— Problem details —
Print only the line with "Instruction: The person" and the lines after it, ending with the last line of the material, each exactly as it stands.
####################
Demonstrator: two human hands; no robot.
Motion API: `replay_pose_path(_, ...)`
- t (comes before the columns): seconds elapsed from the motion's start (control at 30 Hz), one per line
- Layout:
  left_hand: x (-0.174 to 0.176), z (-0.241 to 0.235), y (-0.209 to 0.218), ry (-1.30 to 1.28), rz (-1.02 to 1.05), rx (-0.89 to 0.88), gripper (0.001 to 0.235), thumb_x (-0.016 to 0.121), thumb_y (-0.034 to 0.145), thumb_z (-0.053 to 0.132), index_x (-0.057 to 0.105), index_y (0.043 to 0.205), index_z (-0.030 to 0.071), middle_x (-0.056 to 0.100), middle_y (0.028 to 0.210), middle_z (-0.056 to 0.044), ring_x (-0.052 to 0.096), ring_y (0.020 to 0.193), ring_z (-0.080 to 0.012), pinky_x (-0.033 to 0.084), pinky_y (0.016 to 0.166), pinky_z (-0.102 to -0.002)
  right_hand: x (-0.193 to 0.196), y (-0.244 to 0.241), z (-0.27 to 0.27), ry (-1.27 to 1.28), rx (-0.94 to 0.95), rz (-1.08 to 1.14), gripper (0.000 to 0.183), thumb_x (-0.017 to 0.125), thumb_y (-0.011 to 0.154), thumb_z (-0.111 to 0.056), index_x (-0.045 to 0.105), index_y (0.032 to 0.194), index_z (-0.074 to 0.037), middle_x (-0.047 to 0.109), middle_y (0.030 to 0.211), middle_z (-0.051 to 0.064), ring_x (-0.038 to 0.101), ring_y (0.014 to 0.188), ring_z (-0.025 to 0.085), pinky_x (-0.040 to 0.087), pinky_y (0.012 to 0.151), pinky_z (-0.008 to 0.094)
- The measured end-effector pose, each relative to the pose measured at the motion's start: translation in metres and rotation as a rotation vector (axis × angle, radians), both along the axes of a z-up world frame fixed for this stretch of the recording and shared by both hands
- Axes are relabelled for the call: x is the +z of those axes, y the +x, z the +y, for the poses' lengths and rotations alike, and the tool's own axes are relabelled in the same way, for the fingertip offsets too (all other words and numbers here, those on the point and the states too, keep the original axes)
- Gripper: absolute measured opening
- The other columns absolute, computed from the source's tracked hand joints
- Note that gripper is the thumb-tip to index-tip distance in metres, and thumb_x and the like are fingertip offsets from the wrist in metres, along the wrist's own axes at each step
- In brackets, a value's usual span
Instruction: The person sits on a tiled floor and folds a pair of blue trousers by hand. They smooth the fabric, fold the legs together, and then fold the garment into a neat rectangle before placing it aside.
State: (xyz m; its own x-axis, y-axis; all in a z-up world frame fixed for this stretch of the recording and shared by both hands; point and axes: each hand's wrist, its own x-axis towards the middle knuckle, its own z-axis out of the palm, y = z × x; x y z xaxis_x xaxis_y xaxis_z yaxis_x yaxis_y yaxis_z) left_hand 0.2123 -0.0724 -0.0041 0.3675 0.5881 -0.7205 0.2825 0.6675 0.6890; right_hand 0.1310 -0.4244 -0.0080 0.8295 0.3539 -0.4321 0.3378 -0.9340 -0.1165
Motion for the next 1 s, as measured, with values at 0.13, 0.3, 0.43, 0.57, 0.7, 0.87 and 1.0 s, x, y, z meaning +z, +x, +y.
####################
— Finished exercise —
Instruction: The person sits on a tiled floor and folds a pair of blue trousers by hand. They smooth the fabric, fold the legs together, and then fold the garment into a neat rectangle before placing it aside.
State: (xyz m; its own x-axis, y-axis; all in a z-up world frame fixed for this stretch of the recording and shared by both hands; point and axes: each hand's wrist, its own x-axis towards the middle knuckle, its own z-axis out of the palm, y = z × x; x y z xaxis_x xaxis_y xaxis_z yaxis_x yaxis_y yaxis_z) left_hand 0.2123 -0.0724 -0.0041 0.3675 0.5881 -0.7205 0.2825 0.6675 0.6890; right_hand 0.1310 -0.4244 -0.0080 0.8295 0.3539 -0.4321 0.3378 -0.9340 -0.1165
Motion for the next 1 s, as measured, with values at 0.13, 0.3, 0.43, 0.57, 0.7, 0.87 and 1.0 s, x, y, z meaning +z, +x, +y.

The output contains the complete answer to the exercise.